According to the National Institute of Environmental Health Sciences, the term pesticide includes chemicals used to control insects, fungi and weeds. Pesticides serve many functions, some of which are more essential to society than others. Pesticides can prevent crop failure, control invasive plants, or promote a uniformly green lawn. Some pesticides reduce blemishes on fruit and vegetables, ensuring that a greater proportion of the crop is marketable.

  • The downside of fertilizers is that some portion inevitably washes into waterways along with eroded sediments.
  • This nonpoint source runoff occurs nationwide, and the nitrogen fertilizer finds its way into rivers, lakes and the ocean where it causes eutrophication and "dead zones" that kill aquatic life.
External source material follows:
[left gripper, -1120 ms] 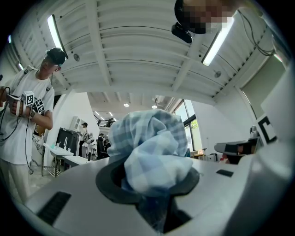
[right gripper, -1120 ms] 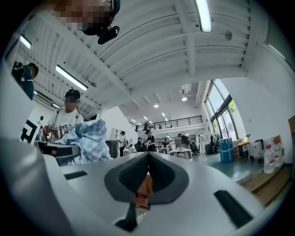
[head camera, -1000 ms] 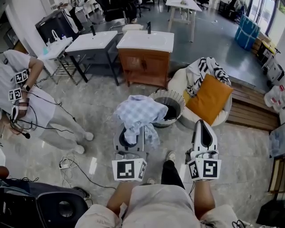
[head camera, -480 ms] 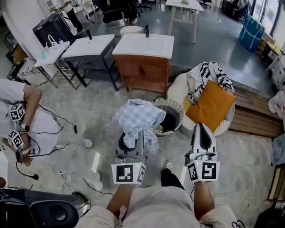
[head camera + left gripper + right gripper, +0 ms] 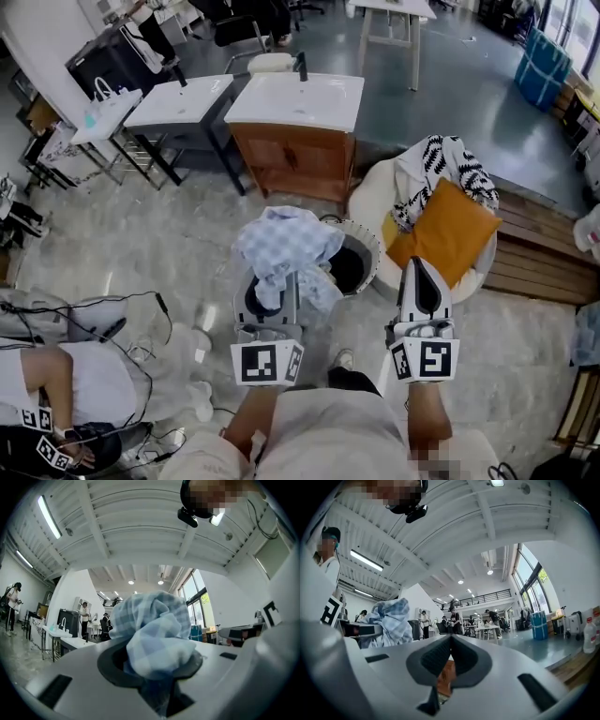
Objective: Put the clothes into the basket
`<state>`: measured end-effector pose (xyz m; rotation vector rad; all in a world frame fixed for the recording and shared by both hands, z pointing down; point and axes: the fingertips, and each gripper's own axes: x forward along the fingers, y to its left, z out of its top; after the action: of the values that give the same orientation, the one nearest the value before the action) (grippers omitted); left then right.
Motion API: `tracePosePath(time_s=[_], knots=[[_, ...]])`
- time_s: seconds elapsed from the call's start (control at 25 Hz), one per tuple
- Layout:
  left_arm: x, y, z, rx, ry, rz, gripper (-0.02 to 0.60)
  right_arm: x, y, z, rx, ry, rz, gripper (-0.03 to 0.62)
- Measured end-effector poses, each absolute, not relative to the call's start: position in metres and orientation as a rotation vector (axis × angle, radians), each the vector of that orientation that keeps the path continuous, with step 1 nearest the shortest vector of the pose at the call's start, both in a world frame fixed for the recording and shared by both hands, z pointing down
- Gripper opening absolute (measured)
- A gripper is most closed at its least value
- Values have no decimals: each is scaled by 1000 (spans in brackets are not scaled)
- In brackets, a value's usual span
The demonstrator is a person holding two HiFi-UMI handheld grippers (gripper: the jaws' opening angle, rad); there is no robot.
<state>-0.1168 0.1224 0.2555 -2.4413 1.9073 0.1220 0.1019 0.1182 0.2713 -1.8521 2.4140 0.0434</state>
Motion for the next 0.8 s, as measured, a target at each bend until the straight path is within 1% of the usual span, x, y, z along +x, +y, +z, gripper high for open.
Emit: tracePosePath(time_s=[0.4, 0.8], knots=[[-81, 69, 259, -2438, 1923, 106, 138, 140, 68, 280, -1849, 2413, 9, -11], [-71, 5, 277, -2509, 1869, 121, 138, 150, 18, 292, -1919, 2380, 20, -11]])
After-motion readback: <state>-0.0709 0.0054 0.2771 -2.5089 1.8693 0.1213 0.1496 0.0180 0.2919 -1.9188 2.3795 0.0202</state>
Negative Effects of Pesticides

According to the National Institute of Environmental Health Sciences, pesticides have as yet incompletely understood effects on humans. Most people are exposed to a certain level of pesticides. Farmers who experience routine exposure to pesticides have exhibited neurological symptoms such as headache and hand tremors. Children, in particular, may be more susceptible to negative effects resulting from pesticide exposure. Pesticide runoff can have devastating effects on nontarget organisms as well. For example, roundup, an extremely common herbicide used in agriculture, is highly toxic to fish and amphibians. The National Coalition for Pesticide-Free Lawns says, "Of 30 commonly used lawn pesticides, 19 are linked with cancer or carcinogencity, 13 are linked with birth defects, 21 with reproductive effects, 26 with liver or kidney damage, 15 with neurotoxicity, and 11 with disruption of the endocrine system."

  • According to the National Institute of Environmental Health Sciences, pesticides have as yet incompletely understood effects on humans.
  • Children, in particular, may be more susceptible to negative effects resulting from pesticide exposure.